BAT has an exceptional track record as far as cost savings are concerned. For the five years up to 2007 a program to save one billion pounds of costs per year was successfully implemented. Supply chain and indirect costs were the target areas. A new five year plan aiming to reduce costs by 800 million pounds a year ending in 2012 has been established. This will be focusing on pooling procurement and IT rationalization and similar strategies. BAT has a history on under promising and over delivering on cost reduction.

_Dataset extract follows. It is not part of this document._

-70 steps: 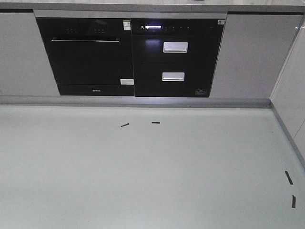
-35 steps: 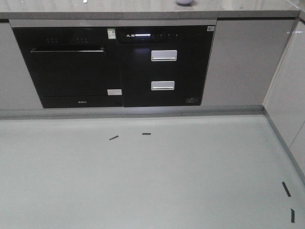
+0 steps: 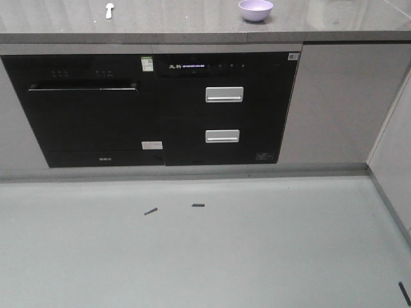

The Group has produced exceptional financial results and is guided by a strong management team:
I distinctly remember a time during the late 1990s when negativity towards tobacco companies was at its height. IT companies were in vogue and the BAT dividend yield was double digit (in pound terms) and at a price of 300p, the share seemed to attract little interest. This has changed. The BAT management team has proven steely and adept at navigating through difficult markets and growing this business in what many described as a dying industry. Since 2000, BAT's share price has returned 22% on an annualized basis; it has delivered compound annual growth of 10% in EPS and 14% in dividends for the same period.
The reduced litigation environment and strong strategic direction has led to a rerating on the stock. Earnings growth for 2009 based on I-Net consensus is expected to be about 20% and a dividend yield of almost 5% is forecast. Growth will slow in the next two years, but in our view it is most improbable that one billion consumers will suddenly stop smoking - this is a market where predictability is high. The same cannot be said for many other more cyclical sectors where stock share prices are roaring at the moment based on overzealous investors. Added to this, BAT is a cash machine and balance sheet risk is not a concern.
This company's share has delivered a superb performance in pound terms again this year and trades at 19.50 pounds as we speak. The same cannot be said for rand investors where the strong rand has held back performance. Investing is, however, not a sprint, it is a marathon. BAT's unfaltering performance talks to quality and robustness which should demand a premium in uncertain times. Fortunately, at R235 and on a prospective PE of 11.3 times (to December 2009) and a forecast dividend yield of 5.7%, it is hardly expensive. We continue to view this stock as a core component of our portfolios.
*This article was first published by Alphen Asset Management
COMMENTS
You forgot to mention that BAT's "tried & tested" corporate strategy sells painful and early death. I'm guessing that ethical investing guidelines don't apply much at Alphen?